With E-Scrap 2017 fast approaching, we’ve been highlighting a few of the experts who will share their insights on stage in Orlando. With less than a week to go, we’re offering our final interview, with Sarah Downes.

Downes is the project leader for the ProSUM (Prospecting Secondary raw materials in the Urban mine and Mining wastes) project in Europe. She shares her thoughts on how studying the composition of scrap electronics can help inform strategies for recycling the streams of today and tomorrow.

Downes will be speaking during the conference’s second plenary session, which will cover new trends and challenges in electronics recycling.

What are some main points you plan to hit on in your presentation?

I plan to highlight why better intelligence on e-waste is vital to understanding future recycling. In the ProSUM project, we’re aiming to improve the knowledge base on secondary raw materials from e-waste and I’ll introduce the audience to how we are going about that. Then I’ll show some of the trends for e-waste, the materials used in electrical products, future product types and growth, and some of the challenges this poses for recycling. This is focused on the European Union, which is the scope of our project, but I think a lot of the trends are global.

How can better data on the composition of end-of-life devices help recyclers make smarter decisions?

If they know [the details on] valuable elements in the products, and where and how they are bound in components and materials, it will help to understand what the sorting and technology options are for recovery, and importantly, what the economics look like. A simple example, and one that we’re all familiar with, is the change in TVs from CRTs to flat panels. We have estimates for when CRTs will stop coming into the return stream and how flat-panel display waste will grow. Both of these wastes have completely different dismantling and treatment requirements and costs.

Which changes in the waste electronics stream will challenge recycling economics in the future?
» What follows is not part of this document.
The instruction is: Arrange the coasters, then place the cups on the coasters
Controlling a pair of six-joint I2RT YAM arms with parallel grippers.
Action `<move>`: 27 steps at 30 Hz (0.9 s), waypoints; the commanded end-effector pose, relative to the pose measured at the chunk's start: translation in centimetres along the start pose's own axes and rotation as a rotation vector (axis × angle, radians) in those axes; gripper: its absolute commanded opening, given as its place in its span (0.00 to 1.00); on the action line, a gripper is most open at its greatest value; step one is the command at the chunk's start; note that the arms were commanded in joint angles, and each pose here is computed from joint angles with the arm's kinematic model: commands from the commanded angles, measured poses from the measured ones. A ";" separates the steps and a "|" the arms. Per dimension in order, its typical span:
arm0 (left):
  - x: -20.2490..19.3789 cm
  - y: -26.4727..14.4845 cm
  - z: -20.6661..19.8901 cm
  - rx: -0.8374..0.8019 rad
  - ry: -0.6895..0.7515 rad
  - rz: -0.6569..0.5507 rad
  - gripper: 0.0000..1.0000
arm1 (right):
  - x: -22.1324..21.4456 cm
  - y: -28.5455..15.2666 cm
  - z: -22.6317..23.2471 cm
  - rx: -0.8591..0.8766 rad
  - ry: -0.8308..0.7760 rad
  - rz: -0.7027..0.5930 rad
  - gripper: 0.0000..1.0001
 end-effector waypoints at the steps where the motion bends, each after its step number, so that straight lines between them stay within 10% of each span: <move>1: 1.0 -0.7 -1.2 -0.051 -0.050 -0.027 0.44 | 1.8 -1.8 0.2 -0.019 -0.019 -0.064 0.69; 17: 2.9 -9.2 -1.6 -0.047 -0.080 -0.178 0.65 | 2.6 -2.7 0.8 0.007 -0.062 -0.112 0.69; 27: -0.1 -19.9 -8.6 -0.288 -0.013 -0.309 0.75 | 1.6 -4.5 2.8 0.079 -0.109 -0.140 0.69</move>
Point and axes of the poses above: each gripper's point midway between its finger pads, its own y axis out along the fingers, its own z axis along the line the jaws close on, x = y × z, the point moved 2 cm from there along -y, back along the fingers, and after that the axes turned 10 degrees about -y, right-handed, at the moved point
The TV example above is quite straightforward. The difference in the products is quite easy to see. Other product changes could be more challenging. The biggest challenge is the growth in the number of elements used in a higher number of devices with more complex functions. The materials science and technology is improving all of the time, which means that smaller amounts of these elements can be used in a component or alloy. This means valuable commodities are more dispersed and harder to extract.

How will rare earths play into waste electrical and electronic equipment (WEEE) commodities recovery in the future?

Right now, I am not sure they will. The evidence to date seems to indicate that industry response to price pressure will result in greater resource efficiency, changes in design and material substitution. Although there have been big announcements made by companies like Apple who say they intend to stop using mined rare earths, I think we’re all in a “watch this” space on this topic.

At E-Scrap 2017, Downes will be joined by Bob Johnson of the National Association for Information Destruction (NAID), Jason Linnell of the National Center for Electronics Recycling (NCER) and David Daoud of Compliance Standards in a plenary session titled “What’s Trending Now,” which will be held Tuesday, Sept. 19.

E-Scrap 2017 is set for Sept. 18-20 at the Omni Orlando Resort at ChampionsGate, Orlando, Florida. Last year’s conference welcomed more than 1,250 attendees from 48 states, seven Canadian provinces and 38 countries, and the trade show featured 130 exhibitors.